L’iniziativa è stata presentata nel corso di un vertice nell’Ucraina occidentale, con la partecipazione di leader e rappresentanti istituzionali della regione. L’obiettivo dichiarato è costruire uno spazio di cooperazione più stretto, capace di facilitare i collegamenti commerciali, mantenere aperti i corridoi di trasporto e rafforzare la resilienza comune in una fase internazionale complessa. Reuters riferisce anche di un forum economico con circa 550 partecipanti e della prospettiva di accordi commerciali e di investimento per circa un miliardo di euro.

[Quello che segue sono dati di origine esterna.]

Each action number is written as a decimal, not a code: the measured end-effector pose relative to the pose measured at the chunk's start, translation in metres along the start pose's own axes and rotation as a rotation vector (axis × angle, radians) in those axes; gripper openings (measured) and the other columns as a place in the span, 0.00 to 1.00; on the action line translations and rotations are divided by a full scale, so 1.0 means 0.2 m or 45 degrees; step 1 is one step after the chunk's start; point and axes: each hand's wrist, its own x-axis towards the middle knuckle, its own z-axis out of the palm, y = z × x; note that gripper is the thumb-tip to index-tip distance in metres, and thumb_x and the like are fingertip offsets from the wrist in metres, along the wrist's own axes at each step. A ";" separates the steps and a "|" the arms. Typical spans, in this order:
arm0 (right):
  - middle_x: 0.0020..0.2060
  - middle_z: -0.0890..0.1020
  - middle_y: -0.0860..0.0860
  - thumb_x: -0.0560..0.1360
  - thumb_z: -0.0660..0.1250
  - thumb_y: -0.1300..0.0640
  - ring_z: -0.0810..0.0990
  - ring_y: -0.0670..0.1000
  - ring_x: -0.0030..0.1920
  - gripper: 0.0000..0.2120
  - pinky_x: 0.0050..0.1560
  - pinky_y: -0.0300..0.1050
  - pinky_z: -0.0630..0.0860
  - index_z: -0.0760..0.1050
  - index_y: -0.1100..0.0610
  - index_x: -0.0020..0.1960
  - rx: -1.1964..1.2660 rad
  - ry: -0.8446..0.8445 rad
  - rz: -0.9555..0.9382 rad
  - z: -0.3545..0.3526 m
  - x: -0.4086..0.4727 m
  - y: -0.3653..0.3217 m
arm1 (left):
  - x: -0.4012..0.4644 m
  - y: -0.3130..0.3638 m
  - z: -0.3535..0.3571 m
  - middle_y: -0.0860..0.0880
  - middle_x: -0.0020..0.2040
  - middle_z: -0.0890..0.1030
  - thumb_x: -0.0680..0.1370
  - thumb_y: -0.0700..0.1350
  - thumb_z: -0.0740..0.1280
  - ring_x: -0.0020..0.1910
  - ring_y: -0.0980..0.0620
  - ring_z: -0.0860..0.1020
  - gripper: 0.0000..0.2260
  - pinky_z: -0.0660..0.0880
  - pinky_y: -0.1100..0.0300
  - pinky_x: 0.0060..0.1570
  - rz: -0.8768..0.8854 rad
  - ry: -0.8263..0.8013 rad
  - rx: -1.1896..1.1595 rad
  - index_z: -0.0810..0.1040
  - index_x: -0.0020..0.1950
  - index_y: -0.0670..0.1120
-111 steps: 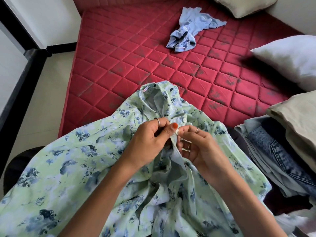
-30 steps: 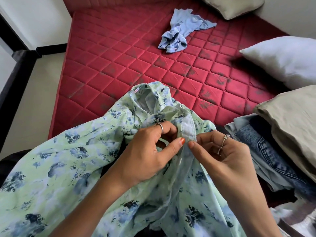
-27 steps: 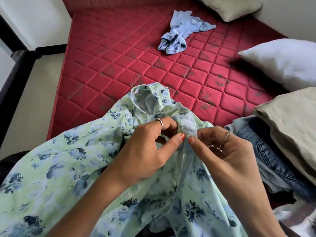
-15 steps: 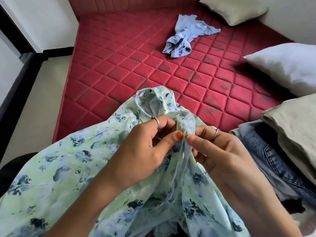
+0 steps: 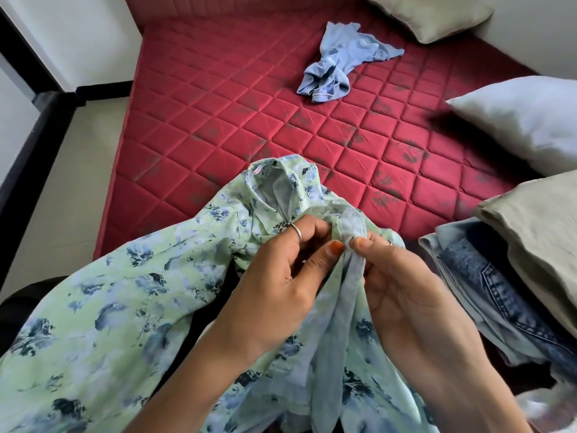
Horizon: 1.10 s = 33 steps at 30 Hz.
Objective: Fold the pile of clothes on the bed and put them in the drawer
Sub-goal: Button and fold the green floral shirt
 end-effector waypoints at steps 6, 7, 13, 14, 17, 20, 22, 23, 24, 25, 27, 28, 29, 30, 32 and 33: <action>0.34 0.73 0.64 0.66 0.70 0.49 0.68 0.55 0.40 0.18 0.40 0.54 0.64 0.73 0.65 0.41 -0.527 0.151 -0.337 -0.03 0.02 0.02 | -0.02 0.01 0.02 0.51 0.34 0.82 0.72 0.48 0.69 0.35 0.58 0.79 0.08 0.76 0.66 0.37 -0.029 0.168 -0.145 0.80 0.44 0.44; 0.33 0.73 0.66 0.67 0.69 0.49 0.68 0.55 0.38 0.18 0.38 0.54 0.63 0.73 0.66 0.41 -0.626 0.177 -0.387 -0.02 0.02 0.02 | -0.02 0.02 0.02 0.51 0.33 0.82 0.70 0.48 0.69 0.33 0.59 0.79 0.09 0.76 0.67 0.35 -0.038 0.216 -0.140 0.80 0.43 0.43; 0.28 0.70 0.54 0.70 0.67 0.55 0.68 0.46 0.30 0.08 0.31 0.43 0.67 0.72 0.59 0.37 -1.351 0.381 -0.809 0.00 0.03 0.05 | -0.05 0.01 0.03 0.54 0.35 0.84 0.69 0.48 0.71 0.34 0.57 0.82 0.04 0.79 0.63 0.38 0.103 0.474 0.197 0.81 0.41 0.48; 0.28 0.70 0.49 0.70 0.67 0.55 0.69 0.47 0.31 0.07 0.32 0.42 0.67 0.71 0.56 0.37 -1.465 0.429 -0.871 0.00 0.03 0.06 | -0.06 0.01 0.02 0.54 0.35 0.84 0.70 0.46 0.72 0.35 0.58 0.82 0.03 0.79 0.64 0.39 0.153 0.510 0.273 0.81 0.41 0.48; 0.31 0.70 0.44 0.69 0.67 0.54 0.69 0.48 0.33 0.06 0.34 0.42 0.68 0.70 0.53 0.39 -1.618 0.537 -0.945 0.00 0.04 0.08 | -0.09 0.02 0.00 0.55 0.36 0.83 0.74 0.44 0.72 0.37 0.60 0.82 0.02 0.79 0.65 0.40 0.341 0.539 0.582 0.81 0.45 0.47; 0.30 0.71 0.45 0.69 0.67 0.54 0.70 0.48 0.33 0.06 0.34 0.42 0.68 0.71 0.54 0.38 -1.590 0.531 -0.908 0.00 0.04 0.08 | -0.10 0.02 -0.02 0.55 0.42 0.82 0.75 0.44 0.70 0.42 0.61 0.81 0.06 0.78 0.65 0.43 0.452 0.507 0.777 0.81 0.52 0.46; 0.28 0.72 0.48 0.69 0.67 0.54 0.71 0.49 0.32 0.07 0.33 0.42 0.68 0.72 0.55 0.37 -1.492 0.477 -0.859 0.01 0.03 0.07 | -0.10 0.01 -0.02 0.54 0.46 0.82 0.77 0.43 0.68 0.46 0.60 0.81 0.07 0.78 0.64 0.46 0.438 0.468 0.770 0.82 0.53 0.46; 0.28 0.72 0.50 0.70 0.67 0.54 0.70 0.49 0.30 0.07 0.32 0.43 0.68 0.72 0.56 0.37 -1.419 0.440 -0.826 0.01 0.03 0.07 | -0.10 0.01 -0.02 0.53 0.47 0.82 0.77 0.43 0.68 0.47 0.59 0.81 0.07 0.79 0.62 0.47 0.406 0.451 0.728 0.82 0.54 0.46; 0.28 0.72 0.53 0.70 0.67 0.54 0.69 0.48 0.29 0.08 0.32 0.45 0.68 0.72 0.57 0.37 -1.348 0.401 -0.792 0.02 0.03 0.06 | -0.10 0.00 -0.02 0.54 0.47 0.82 0.77 0.43 0.68 0.48 0.56 0.82 0.07 0.79 0.59 0.48 0.364 0.432 0.659 0.82 0.54 0.47; 0.29 0.72 0.55 0.70 0.67 0.54 0.67 0.48 0.29 0.09 0.31 0.46 0.68 0.73 0.58 0.37 -1.291 0.362 -0.759 0.02 0.03 0.06 | -0.10 0.00 -0.02 0.54 0.47 0.83 0.77 0.44 0.68 0.49 0.54 0.82 0.07 0.80 0.57 0.48 0.314 0.406 0.574 0.82 0.53 0.49; 0.30 0.72 0.57 0.71 0.66 0.54 0.66 0.45 0.28 0.09 0.32 0.48 0.68 0.73 0.60 0.37 -1.224 0.297 -0.714 0.02 0.02 0.05 | -0.11 0.00 -0.02 0.55 0.47 0.83 0.75 0.46 0.69 0.49 0.52 0.82 0.09 0.79 0.56 0.50 0.210 0.349 0.406 0.80 0.54 0.54; 0.30 0.73 0.58 0.71 0.66 0.54 0.66 0.45 0.28 0.09 0.32 0.49 0.68 0.73 0.60 0.38 -1.211 0.277 -0.703 0.02 0.02 0.05 | -0.11 0.00 -0.02 0.56 0.47 0.83 0.74 0.45 0.69 0.50 0.52 0.82 0.10 0.79 0.57 0.51 0.168 0.326 0.344 0.79 0.55 0.56; 0.30 0.73 0.58 0.71 0.66 0.54 0.66 0.45 0.28 0.09 0.32 0.50 0.68 0.73 0.60 0.38 -1.207 0.265 -0.699 0.02 0.02 0.05 | -0.11 0.00 -0.02 0.56 0.47 0.84 0.73 0.44 0.69 0.50 0.53 0.82 0.12 0.79 0.59 0.51 0.136 0.303 0.291 0.79 0.54 0.56; 0.30 0.73 0.58 0.71 0.66 0.54 0.66 0.47 0.28 0.09 0.32 0.51 0.68 0.73 0.60 0.38 -1.211 0.261 -0.699 0.02 0.02 0.05 | -0.11 0.00 -0.01 0.56 0.47 0.84 0.73 0.43 0.69 0.49 0.54 0.82 0.12 0.78 0.61 0.51 0.109 0.284 0.240 0.79 0.53 0.57; 0.31 0.72 0.58 0.70 0.67 0.54 0.67 0.52 0.29 0.10 0.33 0.51 0.68 0.72 0.60 0.38 -1.221 0.260 -0.707 0.02 0.02 0.06 | -0.11 0.00 -0.02 0.54 0.47 0.84 0.72 0.43 0.69 0.49 0.54 0.83 0.11 0.78 0.64 0.51 0.057 0.270 0.116 0.80 0.52 0.56; 0.32 0.73 0.58 0.70 0.67 0.54 0.68 0.52 0.30 0.10 0.33 0.51 0.68 0.72 0.60 0.38 -1.224 0.257 -0.710 0.01 0.02 0.06 | -0.11 0.00 -0.02 0.53 0.47 0.85 0.72 0.43 0.70 0.49 0.54 0.83 0.11 0.78 0.64 0.51 0.034 0.273 0.049 0.81 0.51 0.55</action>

Il valore dell’iniziativa non è solo politico. In prospettiva, il Carpathian Eight potrebbe trasformarsi in una piattaforma capace di ridisegnare alcune rotte economiche e logistiche del continente, rafforzando i legami tra l’Europa centrale, l’area balcanica e il fronte orientale dell’Unione.
In questa prospettiva, la cooperazione regionale diventa sempre più uno strumento di stabilità, sviluppo e posizionamento strategico. In un continente attraversato da tensioni e transizioni, anche i nuovi formati multilaterali possono assumere un peso crescente.